● About this exercise
Take nothing but the lines from the one with "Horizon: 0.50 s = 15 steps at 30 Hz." through the one with "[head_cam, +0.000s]" in the entries below, both ends kept, and return them exactly with pictures left out.

*** Opening of Data to use ***

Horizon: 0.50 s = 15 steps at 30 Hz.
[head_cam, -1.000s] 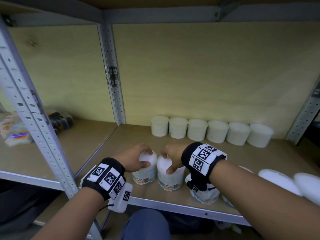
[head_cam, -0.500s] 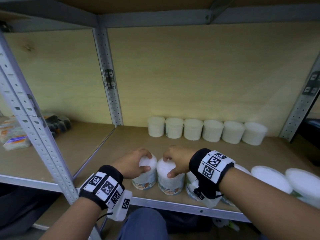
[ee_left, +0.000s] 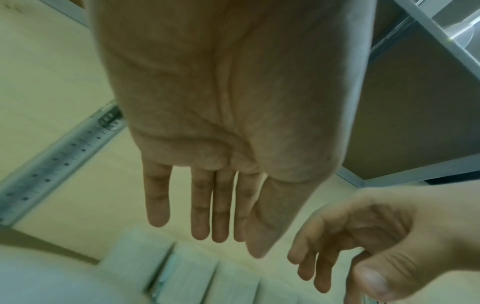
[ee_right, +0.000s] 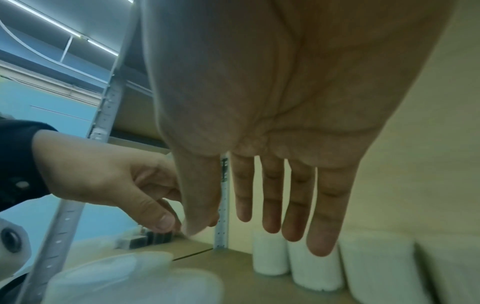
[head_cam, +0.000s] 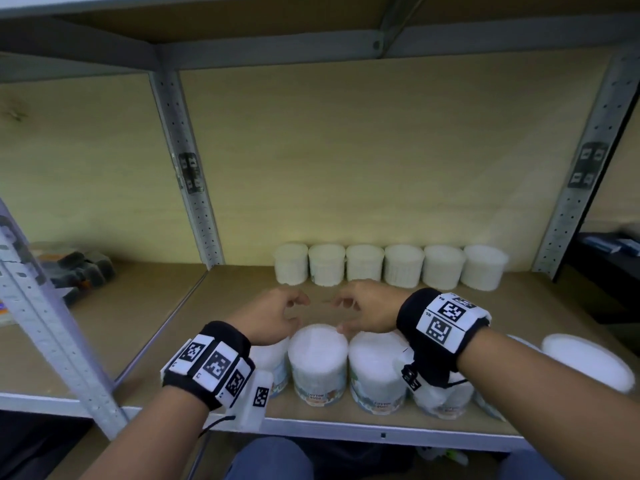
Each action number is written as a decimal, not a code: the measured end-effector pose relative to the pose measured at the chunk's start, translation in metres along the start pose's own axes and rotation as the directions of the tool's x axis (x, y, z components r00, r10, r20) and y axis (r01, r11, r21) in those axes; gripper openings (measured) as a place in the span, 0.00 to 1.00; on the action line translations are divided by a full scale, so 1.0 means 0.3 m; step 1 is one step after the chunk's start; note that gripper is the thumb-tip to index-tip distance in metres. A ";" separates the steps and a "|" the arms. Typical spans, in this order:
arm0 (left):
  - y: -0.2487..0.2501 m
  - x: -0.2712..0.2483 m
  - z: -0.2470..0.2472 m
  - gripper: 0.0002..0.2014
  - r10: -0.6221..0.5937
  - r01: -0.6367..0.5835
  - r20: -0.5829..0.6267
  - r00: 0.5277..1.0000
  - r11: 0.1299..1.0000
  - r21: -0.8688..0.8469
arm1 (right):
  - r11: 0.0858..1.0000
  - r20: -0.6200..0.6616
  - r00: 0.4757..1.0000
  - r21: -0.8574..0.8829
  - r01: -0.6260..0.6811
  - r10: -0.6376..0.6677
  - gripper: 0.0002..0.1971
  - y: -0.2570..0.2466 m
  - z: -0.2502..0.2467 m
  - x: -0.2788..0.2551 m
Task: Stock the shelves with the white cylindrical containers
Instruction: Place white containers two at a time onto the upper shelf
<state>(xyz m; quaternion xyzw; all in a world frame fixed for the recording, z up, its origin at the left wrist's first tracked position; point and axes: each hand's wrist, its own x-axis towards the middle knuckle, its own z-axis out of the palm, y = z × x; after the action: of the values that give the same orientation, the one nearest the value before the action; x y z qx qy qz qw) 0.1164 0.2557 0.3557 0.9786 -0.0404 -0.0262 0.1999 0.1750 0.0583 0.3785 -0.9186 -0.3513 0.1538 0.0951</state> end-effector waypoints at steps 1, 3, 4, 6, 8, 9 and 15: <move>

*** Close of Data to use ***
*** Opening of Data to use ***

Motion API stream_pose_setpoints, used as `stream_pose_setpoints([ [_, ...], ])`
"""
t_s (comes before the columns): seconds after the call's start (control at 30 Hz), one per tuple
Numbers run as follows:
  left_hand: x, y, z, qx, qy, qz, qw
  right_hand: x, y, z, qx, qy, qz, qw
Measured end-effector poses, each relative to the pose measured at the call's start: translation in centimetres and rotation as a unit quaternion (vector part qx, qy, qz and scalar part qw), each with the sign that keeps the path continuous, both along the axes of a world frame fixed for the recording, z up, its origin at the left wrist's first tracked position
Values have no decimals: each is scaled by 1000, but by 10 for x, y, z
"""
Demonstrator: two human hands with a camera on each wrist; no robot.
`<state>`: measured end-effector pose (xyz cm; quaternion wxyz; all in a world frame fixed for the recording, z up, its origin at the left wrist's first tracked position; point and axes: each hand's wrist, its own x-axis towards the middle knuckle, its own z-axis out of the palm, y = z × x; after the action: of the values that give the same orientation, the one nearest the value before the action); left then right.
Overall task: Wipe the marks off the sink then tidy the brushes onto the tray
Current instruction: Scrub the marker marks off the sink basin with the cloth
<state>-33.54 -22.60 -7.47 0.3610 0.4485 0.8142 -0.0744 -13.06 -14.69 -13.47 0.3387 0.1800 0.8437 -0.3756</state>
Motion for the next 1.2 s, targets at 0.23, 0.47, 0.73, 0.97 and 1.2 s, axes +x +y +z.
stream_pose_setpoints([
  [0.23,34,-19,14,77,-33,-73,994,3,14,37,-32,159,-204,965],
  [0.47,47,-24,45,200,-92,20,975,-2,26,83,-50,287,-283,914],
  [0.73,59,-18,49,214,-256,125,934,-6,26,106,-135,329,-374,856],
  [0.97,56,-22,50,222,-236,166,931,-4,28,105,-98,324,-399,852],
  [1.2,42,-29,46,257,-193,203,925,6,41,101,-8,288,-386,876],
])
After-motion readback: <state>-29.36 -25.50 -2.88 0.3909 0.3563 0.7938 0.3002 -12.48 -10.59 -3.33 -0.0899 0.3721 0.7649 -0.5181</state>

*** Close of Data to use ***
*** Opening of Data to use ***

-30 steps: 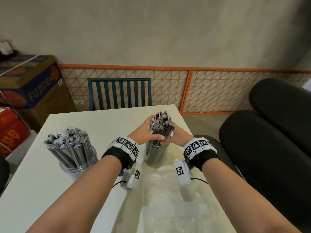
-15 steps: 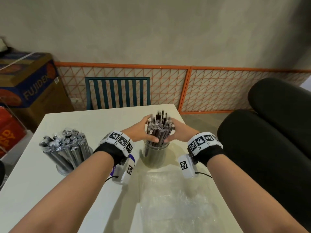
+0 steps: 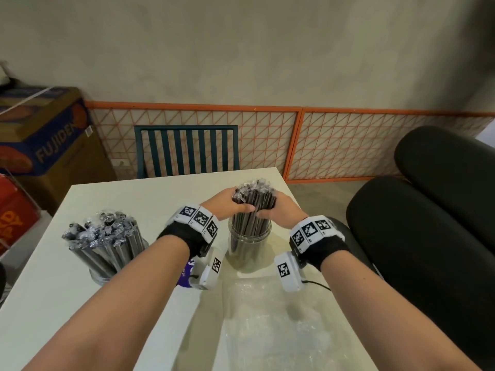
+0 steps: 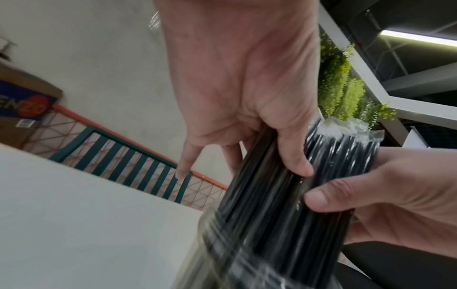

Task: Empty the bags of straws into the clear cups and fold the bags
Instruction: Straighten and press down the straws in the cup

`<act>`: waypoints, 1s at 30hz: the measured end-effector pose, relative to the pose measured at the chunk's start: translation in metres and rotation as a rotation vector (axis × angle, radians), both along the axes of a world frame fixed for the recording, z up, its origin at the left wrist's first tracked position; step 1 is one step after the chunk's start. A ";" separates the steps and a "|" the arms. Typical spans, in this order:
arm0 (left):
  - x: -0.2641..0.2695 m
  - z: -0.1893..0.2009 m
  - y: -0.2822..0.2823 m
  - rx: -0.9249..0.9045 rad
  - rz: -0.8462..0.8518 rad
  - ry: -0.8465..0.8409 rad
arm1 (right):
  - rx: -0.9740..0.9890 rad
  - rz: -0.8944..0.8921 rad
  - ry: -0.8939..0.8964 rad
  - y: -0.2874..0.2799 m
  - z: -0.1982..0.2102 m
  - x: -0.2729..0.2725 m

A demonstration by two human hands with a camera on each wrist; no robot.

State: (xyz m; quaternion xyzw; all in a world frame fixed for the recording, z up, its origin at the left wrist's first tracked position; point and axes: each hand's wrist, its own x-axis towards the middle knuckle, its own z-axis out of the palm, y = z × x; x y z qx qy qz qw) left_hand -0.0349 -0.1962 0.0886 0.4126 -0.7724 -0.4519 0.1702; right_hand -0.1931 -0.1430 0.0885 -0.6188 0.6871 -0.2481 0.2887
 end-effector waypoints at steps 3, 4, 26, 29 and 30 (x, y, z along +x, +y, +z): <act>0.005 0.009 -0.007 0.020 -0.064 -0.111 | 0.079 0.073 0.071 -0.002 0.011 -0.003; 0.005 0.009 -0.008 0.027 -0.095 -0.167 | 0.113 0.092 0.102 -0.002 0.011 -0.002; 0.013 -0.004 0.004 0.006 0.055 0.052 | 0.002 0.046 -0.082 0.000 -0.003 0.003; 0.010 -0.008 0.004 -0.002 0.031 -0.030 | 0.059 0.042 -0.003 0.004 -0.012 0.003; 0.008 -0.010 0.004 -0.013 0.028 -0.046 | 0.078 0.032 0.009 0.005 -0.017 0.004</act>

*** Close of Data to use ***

● Written solution
Horizon: 0.50 s = 15 steps at 30 Hz.
[head_cam, -1.000s] 
[head_cam, -0.500s] 
[ee_left, +0.000s] 
[ee_right, +0.000s] 
[head_cam, +0.000s] 

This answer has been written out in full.